# DATA PROVIDED
▼

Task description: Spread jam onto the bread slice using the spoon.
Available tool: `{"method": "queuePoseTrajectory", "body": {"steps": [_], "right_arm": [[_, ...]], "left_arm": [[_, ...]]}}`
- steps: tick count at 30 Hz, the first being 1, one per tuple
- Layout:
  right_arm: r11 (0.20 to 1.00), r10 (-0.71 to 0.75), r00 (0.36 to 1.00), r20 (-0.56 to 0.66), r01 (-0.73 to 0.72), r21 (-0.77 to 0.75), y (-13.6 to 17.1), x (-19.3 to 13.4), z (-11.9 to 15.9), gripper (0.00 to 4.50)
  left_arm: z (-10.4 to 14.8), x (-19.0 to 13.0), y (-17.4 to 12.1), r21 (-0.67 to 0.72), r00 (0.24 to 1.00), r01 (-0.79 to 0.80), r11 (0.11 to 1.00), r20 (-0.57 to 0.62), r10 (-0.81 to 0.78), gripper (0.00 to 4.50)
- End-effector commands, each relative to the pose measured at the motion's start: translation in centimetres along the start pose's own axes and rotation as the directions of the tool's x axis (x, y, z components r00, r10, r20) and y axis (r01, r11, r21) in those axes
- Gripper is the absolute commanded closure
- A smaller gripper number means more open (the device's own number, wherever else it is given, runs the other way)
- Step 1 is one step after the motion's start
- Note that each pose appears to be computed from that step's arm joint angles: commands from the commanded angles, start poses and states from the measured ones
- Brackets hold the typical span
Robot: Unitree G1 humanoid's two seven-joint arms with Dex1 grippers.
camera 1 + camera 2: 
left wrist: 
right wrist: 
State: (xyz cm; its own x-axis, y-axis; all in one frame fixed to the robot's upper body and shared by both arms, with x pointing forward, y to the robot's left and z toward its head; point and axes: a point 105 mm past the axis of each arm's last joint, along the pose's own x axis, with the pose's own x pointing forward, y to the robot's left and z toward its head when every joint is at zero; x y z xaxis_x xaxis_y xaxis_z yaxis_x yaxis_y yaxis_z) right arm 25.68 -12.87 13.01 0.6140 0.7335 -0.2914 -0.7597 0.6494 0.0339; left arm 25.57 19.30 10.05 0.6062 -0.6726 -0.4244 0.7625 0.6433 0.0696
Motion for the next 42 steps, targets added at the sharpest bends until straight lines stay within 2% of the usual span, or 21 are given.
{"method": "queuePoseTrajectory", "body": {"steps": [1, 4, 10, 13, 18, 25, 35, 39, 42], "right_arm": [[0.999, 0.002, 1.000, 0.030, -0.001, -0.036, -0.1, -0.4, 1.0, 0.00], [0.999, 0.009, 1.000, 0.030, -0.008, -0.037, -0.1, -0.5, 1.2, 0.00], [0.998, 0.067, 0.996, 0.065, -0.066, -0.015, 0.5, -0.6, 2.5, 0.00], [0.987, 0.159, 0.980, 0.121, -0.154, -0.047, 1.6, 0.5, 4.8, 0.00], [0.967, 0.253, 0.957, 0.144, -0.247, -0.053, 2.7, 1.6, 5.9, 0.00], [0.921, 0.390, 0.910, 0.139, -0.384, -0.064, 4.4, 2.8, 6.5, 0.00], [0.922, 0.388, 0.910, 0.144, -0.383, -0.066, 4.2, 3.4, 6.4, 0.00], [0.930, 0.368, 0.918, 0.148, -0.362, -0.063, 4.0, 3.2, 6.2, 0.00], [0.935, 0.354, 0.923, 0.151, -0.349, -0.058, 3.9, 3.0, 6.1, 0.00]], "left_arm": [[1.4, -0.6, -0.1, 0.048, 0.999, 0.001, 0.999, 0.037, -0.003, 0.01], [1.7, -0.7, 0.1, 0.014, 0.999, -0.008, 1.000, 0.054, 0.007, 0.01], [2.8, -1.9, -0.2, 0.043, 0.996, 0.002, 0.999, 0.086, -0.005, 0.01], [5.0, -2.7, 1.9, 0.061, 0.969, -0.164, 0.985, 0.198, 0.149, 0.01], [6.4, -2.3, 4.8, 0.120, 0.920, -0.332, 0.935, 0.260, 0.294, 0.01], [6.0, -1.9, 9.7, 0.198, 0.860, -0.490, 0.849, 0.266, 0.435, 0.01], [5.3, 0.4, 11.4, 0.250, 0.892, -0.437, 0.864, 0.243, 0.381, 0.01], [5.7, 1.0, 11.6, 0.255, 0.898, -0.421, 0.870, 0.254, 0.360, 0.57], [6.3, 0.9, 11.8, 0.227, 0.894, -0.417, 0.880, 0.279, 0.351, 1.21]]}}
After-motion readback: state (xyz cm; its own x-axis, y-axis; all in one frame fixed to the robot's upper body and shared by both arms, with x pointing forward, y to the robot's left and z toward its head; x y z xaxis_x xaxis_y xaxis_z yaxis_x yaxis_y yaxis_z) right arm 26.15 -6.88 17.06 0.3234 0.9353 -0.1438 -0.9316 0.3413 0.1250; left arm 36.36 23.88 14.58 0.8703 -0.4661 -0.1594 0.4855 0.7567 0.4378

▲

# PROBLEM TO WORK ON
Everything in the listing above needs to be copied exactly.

# RESULT OF THE EXERCISE
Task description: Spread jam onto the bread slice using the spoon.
Available tool: `{"method": "queuePoseTrajectory", "body": {"steps": [_], "right_arm": [[_, ...]], "left_arm": [[_, ...]]}}`
- steps: tick count at 30 Hz, the first being 1, one per tuple
- Layout:
  right_arm: r11 (0.20 to 1.00), r10 (-0.71 to 0.75), r00 (0.36 to 1.00), r20 (-0.56 to 0.66), r01 (-0.73 to 0.72), r21 (-0.77 to 0.75), y (-13.6 to 17.1), x (-19.3 to 13.4), z (-11.9 to 15.9), gripper (0.00 to 4.50)
  left_arm: z (-10.4 to 14.8), x (-19.0 to 13.0), y (-17.4 to 12.1), r21 (-0.67 to 0.72), r00 (0.24 to 1.00), r01 (-0.79 to 0.80), r11 (0.11 to 1.00), r20 (-0.57 to 0.62), r10 (-0.81 to 0.78), gripper (0.00 to 4.50)
- End-effector commands, each relative to the pose measured at the motion's start: translation in centimetres along the start pose's own axes and rotation as the directions of the tool's x axis (x, y, z components r00, r10, r20) and y axis (r01, r11, r21) in those axes
- Gripper is the absolute commanded closure
- A smaller gripper number means more open (the device's own number, wherever else it is given, runs the other way)
- Step 1 is one step after the motion's start
- Note that each pose appears to be computed from that step's arm joint angles: commands from the commanded angles, start poses and states from the measured ones
- Brackets hold the typical span
Robot: Unitree G1 humanoid's two seven-joint arms with Dex1 grippers.
camera 1 + camera 2: 
left wrist: 
right wrist: 
State: (xyz cm; its own x-axis, y-axis; all in one frame fixed to the robot's upper body and shared by both arms, with x pointing forward, y to the robot's left and z toward its head; point and axes: a point 105 mm past the axis of each arm's last joint, along the pose's own x axis, with the pose's own x pointing forward, y to the robot's left and z toward its head when every joint is at zero; x y z xaxis_x xaxis_y xaxis_z yaxis_x yaxis_y yaxis_z) right arm 25.68 -12.87 13.01 0.6140 0.7335 -0.2914 -0.7597 0.6494 0.0339; left arm 25.57 19.30 10.05 0.6062 -0.6726 -0.4244 0.7625 0.6433 0.0696
Motion for the next 42 steps, targets added at the sharpest bends until straight lines stay within 2% of the usual span, or 21 are given.
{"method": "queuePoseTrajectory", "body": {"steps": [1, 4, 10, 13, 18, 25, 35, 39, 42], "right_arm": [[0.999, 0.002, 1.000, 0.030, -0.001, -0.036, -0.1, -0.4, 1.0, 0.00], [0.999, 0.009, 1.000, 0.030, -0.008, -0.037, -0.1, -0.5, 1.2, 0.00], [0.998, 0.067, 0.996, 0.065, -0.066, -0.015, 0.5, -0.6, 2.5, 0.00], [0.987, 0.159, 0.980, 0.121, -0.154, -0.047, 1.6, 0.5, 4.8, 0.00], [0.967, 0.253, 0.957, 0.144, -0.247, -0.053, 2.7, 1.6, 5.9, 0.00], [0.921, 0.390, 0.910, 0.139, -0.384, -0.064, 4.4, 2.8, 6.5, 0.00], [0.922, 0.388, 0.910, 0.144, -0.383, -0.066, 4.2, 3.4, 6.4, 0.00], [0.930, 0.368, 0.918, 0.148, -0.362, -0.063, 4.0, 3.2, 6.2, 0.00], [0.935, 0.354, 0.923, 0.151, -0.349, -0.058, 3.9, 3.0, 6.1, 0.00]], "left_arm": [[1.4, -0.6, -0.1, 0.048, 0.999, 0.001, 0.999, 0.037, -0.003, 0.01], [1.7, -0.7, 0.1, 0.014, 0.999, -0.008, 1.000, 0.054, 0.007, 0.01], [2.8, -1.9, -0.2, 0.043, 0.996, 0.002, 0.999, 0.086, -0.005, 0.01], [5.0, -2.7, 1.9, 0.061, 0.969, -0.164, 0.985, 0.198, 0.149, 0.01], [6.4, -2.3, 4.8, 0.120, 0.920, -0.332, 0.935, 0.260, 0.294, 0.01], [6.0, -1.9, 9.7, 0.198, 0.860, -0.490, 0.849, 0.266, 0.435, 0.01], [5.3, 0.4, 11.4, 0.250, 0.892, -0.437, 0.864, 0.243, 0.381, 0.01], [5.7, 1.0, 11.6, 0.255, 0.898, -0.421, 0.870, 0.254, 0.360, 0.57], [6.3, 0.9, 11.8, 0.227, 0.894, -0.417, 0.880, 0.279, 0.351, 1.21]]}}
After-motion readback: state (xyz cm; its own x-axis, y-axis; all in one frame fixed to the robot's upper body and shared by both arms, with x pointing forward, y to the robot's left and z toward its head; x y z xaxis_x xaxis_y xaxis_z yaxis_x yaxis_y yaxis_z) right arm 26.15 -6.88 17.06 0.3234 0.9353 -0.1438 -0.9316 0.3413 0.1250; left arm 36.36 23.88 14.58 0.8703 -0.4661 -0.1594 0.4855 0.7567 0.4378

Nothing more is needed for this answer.